ACTION ITEM:
Transcribe only part of the material below: the lines from the one containing "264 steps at" through the one containing "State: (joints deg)", inclusive, exactly as written.

━━━ RECORDS PROVIDED ━━━

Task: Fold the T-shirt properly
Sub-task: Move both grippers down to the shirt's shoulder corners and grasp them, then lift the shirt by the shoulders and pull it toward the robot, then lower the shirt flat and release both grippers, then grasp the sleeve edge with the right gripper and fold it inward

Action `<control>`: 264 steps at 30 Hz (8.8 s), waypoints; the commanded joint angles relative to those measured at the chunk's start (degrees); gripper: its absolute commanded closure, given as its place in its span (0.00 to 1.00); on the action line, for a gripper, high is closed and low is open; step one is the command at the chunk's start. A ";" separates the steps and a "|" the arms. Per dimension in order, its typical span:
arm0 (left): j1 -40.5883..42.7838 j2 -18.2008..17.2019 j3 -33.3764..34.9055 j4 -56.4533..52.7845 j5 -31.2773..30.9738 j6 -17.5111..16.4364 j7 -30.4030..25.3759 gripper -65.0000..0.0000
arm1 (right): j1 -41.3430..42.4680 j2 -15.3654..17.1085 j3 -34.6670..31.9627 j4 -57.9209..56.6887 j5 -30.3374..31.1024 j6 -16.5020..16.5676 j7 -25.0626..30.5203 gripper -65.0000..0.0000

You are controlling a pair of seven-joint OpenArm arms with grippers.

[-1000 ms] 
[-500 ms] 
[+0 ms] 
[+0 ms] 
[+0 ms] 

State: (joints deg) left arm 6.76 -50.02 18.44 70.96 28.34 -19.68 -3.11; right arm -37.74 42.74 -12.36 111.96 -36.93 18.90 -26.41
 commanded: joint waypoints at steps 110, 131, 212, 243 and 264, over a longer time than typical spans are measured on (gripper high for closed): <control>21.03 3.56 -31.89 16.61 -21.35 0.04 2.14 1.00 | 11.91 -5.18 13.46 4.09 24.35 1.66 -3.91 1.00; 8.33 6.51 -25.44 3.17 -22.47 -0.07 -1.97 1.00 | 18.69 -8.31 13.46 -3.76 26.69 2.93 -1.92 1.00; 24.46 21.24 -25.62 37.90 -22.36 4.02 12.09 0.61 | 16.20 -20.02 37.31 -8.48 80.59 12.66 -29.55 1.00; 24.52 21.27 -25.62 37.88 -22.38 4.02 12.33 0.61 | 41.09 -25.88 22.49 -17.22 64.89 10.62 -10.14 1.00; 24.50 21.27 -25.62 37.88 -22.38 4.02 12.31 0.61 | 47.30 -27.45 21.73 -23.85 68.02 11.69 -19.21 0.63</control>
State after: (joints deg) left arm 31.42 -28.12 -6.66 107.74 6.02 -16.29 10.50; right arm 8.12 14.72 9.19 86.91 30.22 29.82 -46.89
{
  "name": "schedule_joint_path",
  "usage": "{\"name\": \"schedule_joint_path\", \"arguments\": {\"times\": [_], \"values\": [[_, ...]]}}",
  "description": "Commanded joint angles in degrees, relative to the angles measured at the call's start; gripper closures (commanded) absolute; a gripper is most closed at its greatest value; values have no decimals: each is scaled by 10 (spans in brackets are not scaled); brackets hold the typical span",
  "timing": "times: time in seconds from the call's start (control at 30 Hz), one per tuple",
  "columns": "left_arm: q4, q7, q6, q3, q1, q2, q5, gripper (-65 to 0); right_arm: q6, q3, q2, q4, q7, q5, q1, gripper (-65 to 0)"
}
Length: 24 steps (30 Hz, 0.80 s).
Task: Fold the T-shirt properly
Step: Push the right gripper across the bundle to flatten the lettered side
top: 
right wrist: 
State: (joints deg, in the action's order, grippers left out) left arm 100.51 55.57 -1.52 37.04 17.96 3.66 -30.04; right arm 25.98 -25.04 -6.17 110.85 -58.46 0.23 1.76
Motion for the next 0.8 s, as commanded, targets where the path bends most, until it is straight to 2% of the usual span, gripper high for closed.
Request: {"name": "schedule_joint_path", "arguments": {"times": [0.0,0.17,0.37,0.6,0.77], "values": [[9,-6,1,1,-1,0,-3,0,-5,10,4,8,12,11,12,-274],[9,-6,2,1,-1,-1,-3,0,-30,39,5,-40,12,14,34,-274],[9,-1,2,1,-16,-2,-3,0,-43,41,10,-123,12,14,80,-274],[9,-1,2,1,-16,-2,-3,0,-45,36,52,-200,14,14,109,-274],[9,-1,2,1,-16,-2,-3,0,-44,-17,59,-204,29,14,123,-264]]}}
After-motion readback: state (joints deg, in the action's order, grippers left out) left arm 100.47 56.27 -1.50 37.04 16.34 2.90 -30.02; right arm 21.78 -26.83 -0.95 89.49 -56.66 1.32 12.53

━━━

RESULT:
Action `<control>`: 264 steps at 30 Hz (8.8 s), waypoints; the commanded joint angles relative to those measured at the chunk's start (degrees); gripper: its absolute commanded closure, given as its place in its span (0.00 to 1.00); on the action line, for a gripper, high is closed and low is open; step one is the command at the chunk's start. A ";" separates the steps and a "|" the arms. Per dimension in order, its typical span:
arm0 (left): j1 -40.5883..42.7838 j2 -18.2008..17.2019 j3 -33.3764..34.9055 j4 -56.4533..52.7845 j5 -31.2773..30.9738 j6 -17.5111..16.4364 j7 -30.4030..25.3759 gripper -65.0000..0.0000
arm1 (right): j1 -41.3430..42.4680 j2 -15.3654..17.1085 j3 -34.6670..31.9627 j4 -57.9209..56.6887 j5 -30.3374..31.1024 j6 -16.5020..16.5676 j7 -25.0626..30.5203 gripper -65.0000..0.0000

You are controlling a pair of seven-joint OpenArm arms with grippers.

[-1000 ms] 
[-500 ms] 
[+0 ms] 
[+0 ms] 
[+0 ms] 

State: (joints deg) left arm 6.76 -50.02 18.44 70.96 28.34 -19.68 -3.11; right arm -37.74 42.74 -12.36 111.96 -36.93 18.90 -26.41

No additional output will be generated.